Re: The Philosophical Language Fallacy
From: | Henrik Theiling <theiling@...> |
Date: | Monday, July 7, 2008, 12:57 |
Hi!
li_sasxsek writes:
>> [mailto:CONLANG@listserv.brown.edu] On Behalf Of Rick Harrison
>
>> i have experimented with making a taxonomic philosophical
> conlang. It seemed
>> to me that some concepts simultaneously needed to be in 2 or
> 3 different
>> categories, e.g. "president" goes in the "people described by
> their
>> occupations or social roles" category and also in the
> "government" category.
>
> This is why I gave up on that approach a long time ago. I do
> still see value in an oligosynthetic system. At least there
> will be some mnemonics to aid in learning vocabulary.

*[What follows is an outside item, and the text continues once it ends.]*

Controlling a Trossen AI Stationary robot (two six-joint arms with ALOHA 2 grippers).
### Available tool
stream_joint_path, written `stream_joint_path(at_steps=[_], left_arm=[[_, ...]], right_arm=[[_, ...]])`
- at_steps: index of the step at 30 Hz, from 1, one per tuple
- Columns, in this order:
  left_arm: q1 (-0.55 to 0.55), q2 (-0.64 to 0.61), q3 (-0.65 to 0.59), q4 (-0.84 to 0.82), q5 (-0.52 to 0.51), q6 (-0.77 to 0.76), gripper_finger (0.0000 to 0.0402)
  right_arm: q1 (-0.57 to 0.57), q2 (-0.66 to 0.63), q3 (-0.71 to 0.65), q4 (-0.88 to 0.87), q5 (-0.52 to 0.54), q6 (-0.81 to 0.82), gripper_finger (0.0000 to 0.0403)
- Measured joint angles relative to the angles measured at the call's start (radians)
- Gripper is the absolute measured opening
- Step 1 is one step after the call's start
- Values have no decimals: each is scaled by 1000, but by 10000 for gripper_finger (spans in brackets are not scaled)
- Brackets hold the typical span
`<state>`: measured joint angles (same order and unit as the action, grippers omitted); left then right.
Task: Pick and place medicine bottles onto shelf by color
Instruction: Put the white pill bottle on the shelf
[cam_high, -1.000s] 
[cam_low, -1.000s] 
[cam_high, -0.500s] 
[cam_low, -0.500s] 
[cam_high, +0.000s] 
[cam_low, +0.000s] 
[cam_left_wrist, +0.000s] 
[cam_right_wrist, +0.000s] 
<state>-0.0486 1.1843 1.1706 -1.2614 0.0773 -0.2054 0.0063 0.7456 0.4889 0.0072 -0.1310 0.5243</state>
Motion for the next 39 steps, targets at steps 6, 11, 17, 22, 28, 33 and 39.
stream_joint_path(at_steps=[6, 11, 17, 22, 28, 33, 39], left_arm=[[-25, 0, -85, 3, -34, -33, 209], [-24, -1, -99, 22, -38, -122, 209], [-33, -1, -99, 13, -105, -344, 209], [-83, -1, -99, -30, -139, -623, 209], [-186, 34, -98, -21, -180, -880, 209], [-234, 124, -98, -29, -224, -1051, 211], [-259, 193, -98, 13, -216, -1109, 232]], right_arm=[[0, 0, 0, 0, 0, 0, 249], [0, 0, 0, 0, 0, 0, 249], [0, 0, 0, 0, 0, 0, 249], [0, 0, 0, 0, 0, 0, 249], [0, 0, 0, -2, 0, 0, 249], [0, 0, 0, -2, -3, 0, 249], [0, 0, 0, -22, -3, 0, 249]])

My way of learning that it is hard or maybe impossible of finding a
good lexical taxonomy was simply that it never worked well when I
tried. I gave up because I was very frustrated and lexical design
took long without making the result pleasing. (Lexical design
*always* takes a very long time for me, but e.g. for my historical
conlangs, the result is pleasing. That's a nice reward.)
Newer engelangs like Qþyn|ài do not try to have a strictly
hierarchical lexical structure, but the lexical atoms are meant to be,
well, nothing more than atoms. I do the same for a newer
oligoisolating (or -synthetic, not decided yet) language, although I
do group the lexical atoms semantically a bit.